-- Opening Marker --

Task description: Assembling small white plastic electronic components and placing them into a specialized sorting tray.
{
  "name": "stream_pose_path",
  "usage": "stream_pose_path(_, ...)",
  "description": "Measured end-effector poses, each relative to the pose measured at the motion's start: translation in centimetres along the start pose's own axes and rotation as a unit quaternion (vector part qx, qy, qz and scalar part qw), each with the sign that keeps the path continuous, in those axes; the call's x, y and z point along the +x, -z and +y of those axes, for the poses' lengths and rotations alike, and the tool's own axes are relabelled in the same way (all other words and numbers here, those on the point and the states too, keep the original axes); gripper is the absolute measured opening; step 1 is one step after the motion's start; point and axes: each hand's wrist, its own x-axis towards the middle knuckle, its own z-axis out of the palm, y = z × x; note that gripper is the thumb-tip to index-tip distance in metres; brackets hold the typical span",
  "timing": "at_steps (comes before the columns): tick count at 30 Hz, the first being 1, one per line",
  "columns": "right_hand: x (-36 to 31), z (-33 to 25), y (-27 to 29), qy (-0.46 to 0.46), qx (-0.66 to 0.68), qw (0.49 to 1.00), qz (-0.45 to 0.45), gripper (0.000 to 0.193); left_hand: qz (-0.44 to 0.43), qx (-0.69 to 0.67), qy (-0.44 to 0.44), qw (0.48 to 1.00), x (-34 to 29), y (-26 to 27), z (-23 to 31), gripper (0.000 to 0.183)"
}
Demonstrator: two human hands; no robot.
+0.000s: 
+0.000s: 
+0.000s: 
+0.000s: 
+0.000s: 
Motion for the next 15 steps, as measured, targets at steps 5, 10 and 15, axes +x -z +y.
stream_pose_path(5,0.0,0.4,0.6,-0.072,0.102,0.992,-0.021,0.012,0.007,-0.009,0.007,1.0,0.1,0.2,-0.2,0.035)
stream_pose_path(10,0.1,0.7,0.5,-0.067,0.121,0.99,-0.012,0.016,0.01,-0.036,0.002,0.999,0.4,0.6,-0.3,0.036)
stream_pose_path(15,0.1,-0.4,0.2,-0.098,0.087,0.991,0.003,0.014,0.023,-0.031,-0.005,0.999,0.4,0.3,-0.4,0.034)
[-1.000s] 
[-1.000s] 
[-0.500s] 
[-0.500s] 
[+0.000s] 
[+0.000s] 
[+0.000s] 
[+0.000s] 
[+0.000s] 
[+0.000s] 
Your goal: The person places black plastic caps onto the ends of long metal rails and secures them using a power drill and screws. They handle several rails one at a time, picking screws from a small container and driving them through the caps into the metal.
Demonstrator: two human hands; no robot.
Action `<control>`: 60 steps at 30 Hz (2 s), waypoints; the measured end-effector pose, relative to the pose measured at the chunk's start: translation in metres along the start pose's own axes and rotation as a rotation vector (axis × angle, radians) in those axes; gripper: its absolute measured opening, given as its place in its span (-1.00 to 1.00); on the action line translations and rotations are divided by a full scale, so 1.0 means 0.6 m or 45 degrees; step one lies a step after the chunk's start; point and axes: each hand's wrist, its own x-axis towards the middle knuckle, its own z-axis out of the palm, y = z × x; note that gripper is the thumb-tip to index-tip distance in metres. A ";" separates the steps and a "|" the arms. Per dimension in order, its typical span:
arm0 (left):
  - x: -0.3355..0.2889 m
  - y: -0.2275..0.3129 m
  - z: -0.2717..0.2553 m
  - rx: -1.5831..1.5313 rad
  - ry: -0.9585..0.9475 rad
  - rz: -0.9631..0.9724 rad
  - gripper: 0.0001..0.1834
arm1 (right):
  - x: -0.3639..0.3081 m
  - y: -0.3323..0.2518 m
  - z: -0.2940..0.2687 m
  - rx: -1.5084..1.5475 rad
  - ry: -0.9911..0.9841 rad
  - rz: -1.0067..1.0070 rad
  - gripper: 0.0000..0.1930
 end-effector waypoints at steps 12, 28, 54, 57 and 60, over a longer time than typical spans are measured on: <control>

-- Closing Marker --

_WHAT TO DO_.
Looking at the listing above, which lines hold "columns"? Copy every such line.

_RESPONSE_.
  "timing": "at_steps (comes before the columns): tick count at 30 Hz, the first being 1, one per line",
  "columns": "right_hand: x (-36 to 31), z (-33 to 25), y (-27 to 29), qy (-0.46 to 0.46), qx (-0.66 to 0.68), qw (0.49 to 1.00), qz (-0.45 to 0.45), gripper (0.000 to 0.193); left_hand: qz (-0.44 to 0.43), qx (-0.69 to 0.67), qy (-0.44 to 0.44), qw (0.48 to 1.00), x (-34 to 29), y (-26 to 27), z (-23 to 31), gripper (0.000 to 0.183)"

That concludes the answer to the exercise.